Además, a diferencia de otros alisados tradicionales, no utiliza formol, por lo que resulta una opción mucho más respetuosa tanto para el cabello como para el cuero cabelludo. A esto hay que añadir que el producto que utilizó para mi era específico para cabello rubio, y es que otro de sus puntos fuertes es que está formulada para no alterar el color ni dejar reflejos amarillentos, como dice uno de los elementos de su composición tiene pigmentos violetas y azulados, para neutralizar reflejos amarillos, algo que me preocupaba bastante. Mi melena siguió manteniendo el tono, pero con un aspecto mucho más sano y luminoso.
¿Cómo se aplica el tratamiento?
Yo me lo suelo hacer una vez al año y con eso tengo suficiente. Este año por ejemlo dejé pasar un poco más de tiempo por el posparto... y la lié, por eso lo mejor es ser constante.
El pelo debe estar recién lavado y secado al aire, o de la noche anterior, para que el profesional pueda ver qué zonas están peor ya que hay casos en los que no es necesario aplicarlo en todo el pelo. Yo normalmente lo aplicaba solo de medios a puntas, pero esta última vez tuve que hacer en todo el cabello desde la raíz. Una vez aplicado hay que esperar 30 minutos y después lavar con normalidad, secar y pasar la plancha para activar y fijar los ingredientes dentro de la fibra capilar: sella la cutícula, reorganiza la estructura del cabello y aumenta la duración del tratamiento.

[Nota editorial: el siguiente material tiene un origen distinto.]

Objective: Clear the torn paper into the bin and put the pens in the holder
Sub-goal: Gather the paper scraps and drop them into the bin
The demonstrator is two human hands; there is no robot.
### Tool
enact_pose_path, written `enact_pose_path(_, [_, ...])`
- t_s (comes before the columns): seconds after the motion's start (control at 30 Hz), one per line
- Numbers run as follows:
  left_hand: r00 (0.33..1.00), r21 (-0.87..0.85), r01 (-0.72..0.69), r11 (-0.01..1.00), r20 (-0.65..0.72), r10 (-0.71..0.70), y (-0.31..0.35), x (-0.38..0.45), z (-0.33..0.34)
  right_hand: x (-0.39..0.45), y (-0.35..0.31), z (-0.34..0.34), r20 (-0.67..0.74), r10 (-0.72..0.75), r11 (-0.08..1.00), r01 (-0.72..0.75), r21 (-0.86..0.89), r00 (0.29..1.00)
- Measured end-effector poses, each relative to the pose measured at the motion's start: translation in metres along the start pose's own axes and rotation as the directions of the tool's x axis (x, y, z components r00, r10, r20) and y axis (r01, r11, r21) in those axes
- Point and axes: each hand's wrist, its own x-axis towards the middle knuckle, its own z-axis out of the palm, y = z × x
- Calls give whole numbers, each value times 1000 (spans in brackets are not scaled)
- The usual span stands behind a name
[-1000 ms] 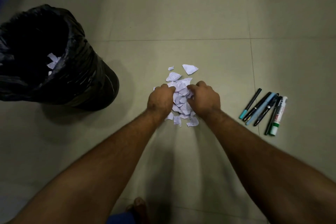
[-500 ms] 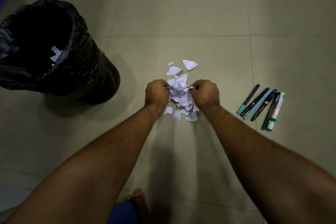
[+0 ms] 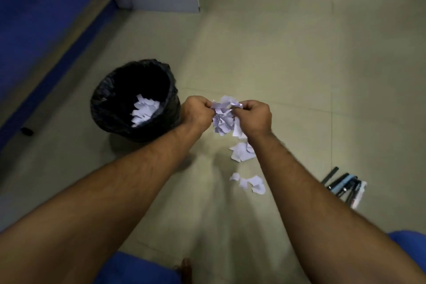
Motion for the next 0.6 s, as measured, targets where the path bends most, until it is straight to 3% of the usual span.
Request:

El tratamiento tiene un precio de unos 100 a 170 euros aproximadamente, pero depende de cuánto producto se aplica, como antes comentaba. Es decir, de la largura y cantidad del pelo, así como de la valoración que haga el profesional para cada caso. Para mi sin duda es una inversión anual que merece la pena hacer.
¿Lo recomendaría? Sin duda, sí, sobre todo a quienes, como yo, han visto cómo su pelo ha cambiado después de un embarazo, por los cambios hormonales, cabellos indomables, encrespados o simplemente por que el pelo también envejece y se estropea con el paso del tiempo.
Una cosa que me gustaría aclarar es que si tu pelo normalmente es graso o tirando a graso, no te hagas el tratamiento desde la raíz. En mi caso, lo hice porque lo tenía muy mal, pero una semana después lo notaba muy graso en las raíces así que tuve que darme unos tres días un champú para pelo graso con sulfatos para quitar el exceso que había podido quedar.
Por supuesto, no es un tratamiento milagroso, sino que con la nanoplastia consigues que el cabello vuelva a tener vida, estar cuidado, suave y sea mucho más fácil de peinar. De hecho es que no tengo ni que secarlo con secador ni pasar la plancha, dejándolo secar al aire libre es suficiente para tenerlo súper natural y bonito.
En mi caso nunca he tenido melenón que digamos, este tratamiento supuso recuperar mi pelo, sanearlo y, sobre todo, olvidarme del encrespamiento que tanto me había traído de cabeza durante los últimos meses.